Lecture 24 : Domain-Specific Programming on Graphs
Watch the Lecture
Download as PDF


Domain-specific programming systems also have abundant horse power, but we don't worry about this much because it's difficult to make maximum use of all the available machines. Also, each part of the machine supports different types of parallelism.


Graphs are a great example of domain specific programming systems. There is a lot of underlying structure about graphs and a lot of assumptions can be made about the nature of the data. Since there are so many pre-existing graph search/coloring/building algorithms, a lot of system-level optimizations can be made on a graph as well as algorithmic optimizations. If the user knew nothing of the underlying structure, these optimizations (such as the fact that there are only vertices and edges as datatypes or something of that nature) would not be able to be exploited.


@AnnabelleBlue... one comment I'd like to make is that it's the system that has knowledge of the underlying structure, and that's why the system is able to make sophisticated optimizations. The application programmer/user need not know about about the underlying representation of the graph used by the system. In class we talked about how the implementation of the graph abstraction might use different representations based on the HW platform, or operations performed on the graph by the application.


Another application of intensive graph computation is image processing. SIGGRAPH, for example, make heavy use of parallel architectures / frameworks, like CUDA, to improve the performance of image processing.


@TBC, if you want a particularly interesting example, take a look at 'Building Rome in a Day' - http://grail.cs.washington.edu/rome/. This project used graphs build a 3D network representing a city, using images from Flickr.


Pagerank is an algorithm that in each iteration, a vertex divides its weight equally to the vertices it links to. We can view pagerank as a case that a person who walks randomly in graph, and the weight of the vertex can be the probability one stay in that vertex. And we always have damping factor \alpha to indicate the probability that one leave the vertex to the next vertex.


Signalling a vertex is like adding it to the work queue. What this slide is saying is that instead of just signalling all of the vertices once in each iteration (which acts like an implicit barrier), we work on some extreme cases more often by signalling them more than once per iteration, which adds them to the dynamic work queue before the next full iteration over all the vertices.
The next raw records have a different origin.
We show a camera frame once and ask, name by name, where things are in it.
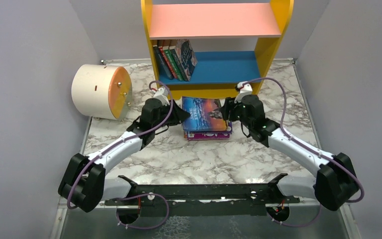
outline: blue shelf
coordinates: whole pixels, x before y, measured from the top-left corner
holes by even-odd
[[[166,85],[227,84],[260,77],[254,51],[196,52],[197,65],[191,80],[170,80],[159,70],[159,80]]]

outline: yellow bookshelf
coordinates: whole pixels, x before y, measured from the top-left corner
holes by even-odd
[[[293,0],[270,3],[152,4],[141,0],[144,30],[156,80],[182,96],[236,96],[236,83],[264,77],[292,16]],[[151,40],[257,37],[254,51],[196,52],[191,80],[169,80],[160,74]],[[252,83],[256,94],[262,83]]]

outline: bolt
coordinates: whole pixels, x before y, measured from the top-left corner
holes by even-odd
[[[257,192],[256,192],[256,191],[252,191],[251,194],[252,194],[251,198],[252,198],[252,199],[256,199],[256,197],[257,197]]]
[[[154,195],[148,195],[147,198],[152,201],[154,199]]]

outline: colorful book cover
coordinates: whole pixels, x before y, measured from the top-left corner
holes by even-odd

In this example, when the vertex gets added to the dynamic work queue, there is no specific time when it will get removed from the dynamic work queue. So when the vertex gets removed the worker queue, its neighbors data might not be the latest. Those neighbors might be in the midst of getting their data updated. We would have to do ensure consistency which is not done here if we want to make sure we always have updated data for each and every neighbor.


About graph coloring schedulers: after a graph coloring is found, the vertices are processed one color at a time. Only vertices of the same color are processed in parallel.


The creators of GraphLab use two different types of engines to implement the asynchronous execution model. The first one is called the Chromatic Engine, and it uses vertex coloring to color vertices of a graph so that no two adjacent nodes share the same color. Because nodes of the same color are nonadjacent and can be processed in parallel, the Chromatic fulfills Edge Consistency (see slide 9).

The other engine is called the Locking Engine. Whereas the Chromatic Engine executes some nodes in parallel, the Locking Engine fully executes all nodes asynchronously via a distributed locking system. In particular, this engine utilizes pipelined locking, allowing each machine to request locks for many scopes at once in an effort to hide latency.

For more information about CMU's GraphLab, you can check out the authors' work here.


We need a compare-and-swap in update because it is possible, update(v1,d) and update(v2,d) to be called in parallel in EDGEMAP (the case when two vertices in the frontier, v1 and v2, are adjacent to the same vertex, d, not in the frontier). We use CAS here simply to decide a winner of the race.


On the left, we run F for each edge between the frontier and the unvisited vertices, whereas on the right F only runs once for each unvisited vertex.


In the sparse version, we can see that an vertex will be pulled into the frontier by its in-neighbors, whereas in the dense version, all the vertices will try to put themselves into the frontier. Sparse version is good for sparse graph because there will tend to be less out-neighbors for each vertices in a sparse graph. And therefore compute the new frontier will not use too much time. However, in a dense graph, each vertex may have many out-neighbors, which makes computing the new frontier too expensive.


This requires that EDGEMAP run the function for every edge adjacent to a vertex, not just once. So the early-exit optimization in DENSE_EDGEMAP is unsound.


Green-Marl dose not support operations over arbitrary sets of vertices on each iteration of the traversal, and instead user must explicitly filter out the vertices to skip. Also, the BSF and DFS using in Green-Marl is built-in algorithm whose implementations are built into the compiler.